Class of 74 2-2-2 passenger locomotives

Bloomer was a name used to refer to three similar classes of 2-2-2 express passenger locomotives designed by James McConnell for the Southern Division of the London and North Western Railway (LNWR). A total of seventy-four were built between 1851 and 1862. The classes were similar in design and layout but differed in dimensions.

==History==
The name "Bloomer" was at first a nickname, but was quickly adopted officially.
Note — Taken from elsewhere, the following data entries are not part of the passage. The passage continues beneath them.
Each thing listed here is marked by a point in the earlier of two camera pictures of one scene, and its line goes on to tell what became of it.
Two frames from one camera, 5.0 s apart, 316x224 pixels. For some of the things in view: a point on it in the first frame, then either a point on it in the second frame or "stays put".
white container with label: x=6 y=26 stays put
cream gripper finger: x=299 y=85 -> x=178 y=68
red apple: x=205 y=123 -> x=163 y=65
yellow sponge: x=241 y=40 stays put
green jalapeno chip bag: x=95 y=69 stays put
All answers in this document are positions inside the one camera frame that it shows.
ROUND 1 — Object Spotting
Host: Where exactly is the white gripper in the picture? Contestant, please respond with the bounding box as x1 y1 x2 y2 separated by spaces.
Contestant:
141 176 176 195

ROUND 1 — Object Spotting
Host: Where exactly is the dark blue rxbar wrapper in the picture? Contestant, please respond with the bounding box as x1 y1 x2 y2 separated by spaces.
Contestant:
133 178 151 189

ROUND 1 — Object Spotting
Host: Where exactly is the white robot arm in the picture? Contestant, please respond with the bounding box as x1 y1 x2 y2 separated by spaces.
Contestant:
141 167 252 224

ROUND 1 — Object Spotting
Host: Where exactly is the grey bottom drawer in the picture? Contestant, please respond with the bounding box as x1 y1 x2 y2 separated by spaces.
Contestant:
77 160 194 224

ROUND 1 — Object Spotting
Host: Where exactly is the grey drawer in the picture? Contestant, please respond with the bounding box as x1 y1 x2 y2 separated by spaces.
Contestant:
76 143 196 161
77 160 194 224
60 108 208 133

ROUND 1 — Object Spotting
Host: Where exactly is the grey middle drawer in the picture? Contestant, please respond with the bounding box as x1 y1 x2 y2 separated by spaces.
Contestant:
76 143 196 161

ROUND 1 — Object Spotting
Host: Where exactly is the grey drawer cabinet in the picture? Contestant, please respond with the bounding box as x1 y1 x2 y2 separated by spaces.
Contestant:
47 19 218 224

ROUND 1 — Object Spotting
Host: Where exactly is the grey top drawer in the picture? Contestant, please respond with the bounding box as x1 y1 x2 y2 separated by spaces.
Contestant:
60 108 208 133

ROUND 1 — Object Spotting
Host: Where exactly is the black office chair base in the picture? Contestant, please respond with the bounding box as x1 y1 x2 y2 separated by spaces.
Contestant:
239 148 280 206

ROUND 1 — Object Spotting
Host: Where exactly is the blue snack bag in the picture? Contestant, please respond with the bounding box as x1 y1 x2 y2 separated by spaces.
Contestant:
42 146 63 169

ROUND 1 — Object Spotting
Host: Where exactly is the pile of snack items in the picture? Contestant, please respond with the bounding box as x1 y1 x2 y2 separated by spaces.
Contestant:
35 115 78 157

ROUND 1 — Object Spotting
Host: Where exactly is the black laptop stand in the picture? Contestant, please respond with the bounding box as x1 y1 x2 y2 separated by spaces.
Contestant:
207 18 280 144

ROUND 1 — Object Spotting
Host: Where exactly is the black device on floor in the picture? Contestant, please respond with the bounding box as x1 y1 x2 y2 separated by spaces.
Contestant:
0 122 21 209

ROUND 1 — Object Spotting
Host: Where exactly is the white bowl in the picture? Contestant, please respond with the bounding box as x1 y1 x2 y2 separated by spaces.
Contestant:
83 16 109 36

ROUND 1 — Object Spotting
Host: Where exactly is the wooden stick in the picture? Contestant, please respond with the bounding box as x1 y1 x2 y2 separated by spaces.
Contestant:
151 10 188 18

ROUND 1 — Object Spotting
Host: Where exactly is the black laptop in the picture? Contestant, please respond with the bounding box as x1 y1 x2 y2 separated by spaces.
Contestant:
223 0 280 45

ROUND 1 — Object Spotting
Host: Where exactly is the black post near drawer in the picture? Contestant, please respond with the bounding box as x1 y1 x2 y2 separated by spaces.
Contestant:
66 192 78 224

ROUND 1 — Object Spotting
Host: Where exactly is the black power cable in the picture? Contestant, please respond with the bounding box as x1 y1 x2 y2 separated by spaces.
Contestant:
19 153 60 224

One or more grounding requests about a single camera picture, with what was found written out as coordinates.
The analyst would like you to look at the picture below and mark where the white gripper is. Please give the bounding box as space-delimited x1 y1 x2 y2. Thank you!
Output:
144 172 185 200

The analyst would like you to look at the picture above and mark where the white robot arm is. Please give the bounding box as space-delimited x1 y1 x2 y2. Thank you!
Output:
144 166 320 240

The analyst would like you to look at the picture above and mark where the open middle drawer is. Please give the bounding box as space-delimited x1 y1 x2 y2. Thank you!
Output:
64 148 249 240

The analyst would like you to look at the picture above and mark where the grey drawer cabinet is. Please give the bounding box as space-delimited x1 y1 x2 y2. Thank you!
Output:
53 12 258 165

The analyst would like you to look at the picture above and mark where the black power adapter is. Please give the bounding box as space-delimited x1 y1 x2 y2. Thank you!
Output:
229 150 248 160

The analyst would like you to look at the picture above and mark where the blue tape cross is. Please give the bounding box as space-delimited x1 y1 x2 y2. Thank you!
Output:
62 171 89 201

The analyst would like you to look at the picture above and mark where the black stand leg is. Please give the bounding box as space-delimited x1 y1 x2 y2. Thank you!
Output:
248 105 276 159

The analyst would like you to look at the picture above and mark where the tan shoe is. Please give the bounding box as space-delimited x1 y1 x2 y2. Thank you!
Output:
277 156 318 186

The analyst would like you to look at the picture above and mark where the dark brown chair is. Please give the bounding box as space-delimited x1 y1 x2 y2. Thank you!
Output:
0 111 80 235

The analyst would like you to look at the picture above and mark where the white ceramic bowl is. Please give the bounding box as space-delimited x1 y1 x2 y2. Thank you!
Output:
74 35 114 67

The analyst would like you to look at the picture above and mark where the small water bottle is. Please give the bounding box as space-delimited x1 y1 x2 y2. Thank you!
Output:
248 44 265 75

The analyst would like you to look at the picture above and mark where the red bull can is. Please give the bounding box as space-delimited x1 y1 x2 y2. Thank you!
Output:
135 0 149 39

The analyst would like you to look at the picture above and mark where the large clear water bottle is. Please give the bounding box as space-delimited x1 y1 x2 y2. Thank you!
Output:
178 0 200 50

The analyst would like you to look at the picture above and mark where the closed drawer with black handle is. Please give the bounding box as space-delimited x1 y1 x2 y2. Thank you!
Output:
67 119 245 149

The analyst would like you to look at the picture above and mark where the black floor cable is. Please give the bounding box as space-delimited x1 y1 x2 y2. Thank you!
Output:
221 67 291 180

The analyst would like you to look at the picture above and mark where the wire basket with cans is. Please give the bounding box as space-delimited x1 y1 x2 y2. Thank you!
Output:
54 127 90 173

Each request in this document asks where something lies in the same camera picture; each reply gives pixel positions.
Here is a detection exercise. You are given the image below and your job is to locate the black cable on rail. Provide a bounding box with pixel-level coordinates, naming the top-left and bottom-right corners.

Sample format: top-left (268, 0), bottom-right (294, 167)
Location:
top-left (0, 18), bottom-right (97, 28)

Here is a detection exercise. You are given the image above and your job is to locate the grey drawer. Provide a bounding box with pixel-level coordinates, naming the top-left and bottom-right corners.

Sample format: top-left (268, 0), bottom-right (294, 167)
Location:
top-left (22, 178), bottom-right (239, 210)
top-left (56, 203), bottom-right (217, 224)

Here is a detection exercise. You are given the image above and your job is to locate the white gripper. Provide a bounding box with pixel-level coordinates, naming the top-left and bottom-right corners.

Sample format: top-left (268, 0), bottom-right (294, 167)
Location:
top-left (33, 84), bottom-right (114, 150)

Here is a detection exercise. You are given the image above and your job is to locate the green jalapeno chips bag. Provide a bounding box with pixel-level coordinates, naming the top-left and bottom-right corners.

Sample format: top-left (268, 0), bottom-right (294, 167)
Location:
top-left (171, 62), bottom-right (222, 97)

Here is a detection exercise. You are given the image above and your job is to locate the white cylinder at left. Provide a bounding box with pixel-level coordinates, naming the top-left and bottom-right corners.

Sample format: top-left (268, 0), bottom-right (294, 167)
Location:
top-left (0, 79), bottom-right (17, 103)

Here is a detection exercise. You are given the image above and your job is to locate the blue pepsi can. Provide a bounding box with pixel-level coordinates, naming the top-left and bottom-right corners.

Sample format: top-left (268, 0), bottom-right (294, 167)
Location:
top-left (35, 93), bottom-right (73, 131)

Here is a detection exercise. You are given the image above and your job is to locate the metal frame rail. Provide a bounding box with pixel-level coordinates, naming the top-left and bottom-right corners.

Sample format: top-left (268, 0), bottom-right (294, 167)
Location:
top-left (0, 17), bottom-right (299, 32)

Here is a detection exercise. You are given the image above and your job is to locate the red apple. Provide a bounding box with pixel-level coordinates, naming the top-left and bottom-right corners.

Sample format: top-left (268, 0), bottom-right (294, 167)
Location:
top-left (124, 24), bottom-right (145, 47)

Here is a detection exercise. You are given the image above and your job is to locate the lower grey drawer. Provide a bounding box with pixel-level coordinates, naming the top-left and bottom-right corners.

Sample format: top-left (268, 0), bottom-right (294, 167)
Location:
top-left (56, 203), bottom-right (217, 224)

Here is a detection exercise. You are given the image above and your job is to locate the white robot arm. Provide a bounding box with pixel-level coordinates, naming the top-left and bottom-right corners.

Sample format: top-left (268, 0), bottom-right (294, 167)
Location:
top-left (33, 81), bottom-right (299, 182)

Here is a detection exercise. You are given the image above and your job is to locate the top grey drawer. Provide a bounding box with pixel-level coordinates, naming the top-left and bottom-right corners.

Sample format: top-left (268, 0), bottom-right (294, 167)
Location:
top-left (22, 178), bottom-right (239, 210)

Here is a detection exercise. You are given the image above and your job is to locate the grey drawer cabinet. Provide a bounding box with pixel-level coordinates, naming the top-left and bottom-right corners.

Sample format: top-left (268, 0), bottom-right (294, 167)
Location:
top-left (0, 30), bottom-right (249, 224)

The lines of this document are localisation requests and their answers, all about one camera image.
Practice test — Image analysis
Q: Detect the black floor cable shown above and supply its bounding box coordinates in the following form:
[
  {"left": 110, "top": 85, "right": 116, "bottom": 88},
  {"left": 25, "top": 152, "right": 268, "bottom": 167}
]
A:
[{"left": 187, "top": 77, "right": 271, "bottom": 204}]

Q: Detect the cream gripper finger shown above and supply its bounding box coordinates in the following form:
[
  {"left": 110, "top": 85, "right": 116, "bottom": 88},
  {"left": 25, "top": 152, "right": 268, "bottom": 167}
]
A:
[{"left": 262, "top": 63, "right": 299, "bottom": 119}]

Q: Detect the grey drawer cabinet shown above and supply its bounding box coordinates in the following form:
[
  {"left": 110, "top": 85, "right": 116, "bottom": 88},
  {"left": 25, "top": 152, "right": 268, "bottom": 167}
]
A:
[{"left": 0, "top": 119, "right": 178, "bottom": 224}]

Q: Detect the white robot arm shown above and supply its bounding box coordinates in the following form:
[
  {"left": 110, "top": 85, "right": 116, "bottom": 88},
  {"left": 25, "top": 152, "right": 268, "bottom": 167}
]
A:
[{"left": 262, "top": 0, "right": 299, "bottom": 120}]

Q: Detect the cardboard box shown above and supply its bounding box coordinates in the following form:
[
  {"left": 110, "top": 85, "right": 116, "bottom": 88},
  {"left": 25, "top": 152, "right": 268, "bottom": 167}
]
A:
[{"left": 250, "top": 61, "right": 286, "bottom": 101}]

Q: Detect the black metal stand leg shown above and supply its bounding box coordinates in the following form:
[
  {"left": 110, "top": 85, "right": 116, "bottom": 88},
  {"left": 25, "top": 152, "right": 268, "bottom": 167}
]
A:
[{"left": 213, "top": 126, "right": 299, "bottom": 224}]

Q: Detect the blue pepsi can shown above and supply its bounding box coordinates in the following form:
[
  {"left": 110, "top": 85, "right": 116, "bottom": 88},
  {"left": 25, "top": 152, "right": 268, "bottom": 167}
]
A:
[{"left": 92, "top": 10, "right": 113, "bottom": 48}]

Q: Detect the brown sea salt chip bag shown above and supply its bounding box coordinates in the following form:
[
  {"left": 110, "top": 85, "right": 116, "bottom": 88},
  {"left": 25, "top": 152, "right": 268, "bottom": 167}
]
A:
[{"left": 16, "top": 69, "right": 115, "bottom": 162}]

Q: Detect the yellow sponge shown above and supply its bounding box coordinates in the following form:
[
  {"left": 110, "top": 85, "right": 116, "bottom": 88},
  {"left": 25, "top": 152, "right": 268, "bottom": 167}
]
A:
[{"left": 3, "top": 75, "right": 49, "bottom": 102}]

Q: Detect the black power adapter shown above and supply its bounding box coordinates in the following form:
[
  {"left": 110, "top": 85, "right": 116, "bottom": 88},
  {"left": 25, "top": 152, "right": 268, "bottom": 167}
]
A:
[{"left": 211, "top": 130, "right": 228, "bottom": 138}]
The nickname was a topical one in the autumn of 1851 when the first engine arrived on the line, because of the current popular excitement aroused by the appearance of women wearing trousers, as advocated by Mrs Amelia Bloomer. The widespread belief that they were nicknamed so because they showed more of their wheels than earlier engines is unsubstantiated as most earlier engines on the line had exposed drivers.

Another myth is that until 1862 the Bloomers (and other Southern Division engines) were painted vermilion. They were not, although some were painted a very dark plum-red from 1861, before the standard livery reverted to green in the following year, and then changed to black from 1873.

In April 1862, the Southern Division locomotives were renumbered into the all-LNWR series by the addition of 600 to each engine's number.

Apart from two of the 6 ft 6 in engines which were scrapped in 1866, all the Bloomers were given nameplates in 1872; the names awarded were of the usual miscellaneous variety customary on the LNWR.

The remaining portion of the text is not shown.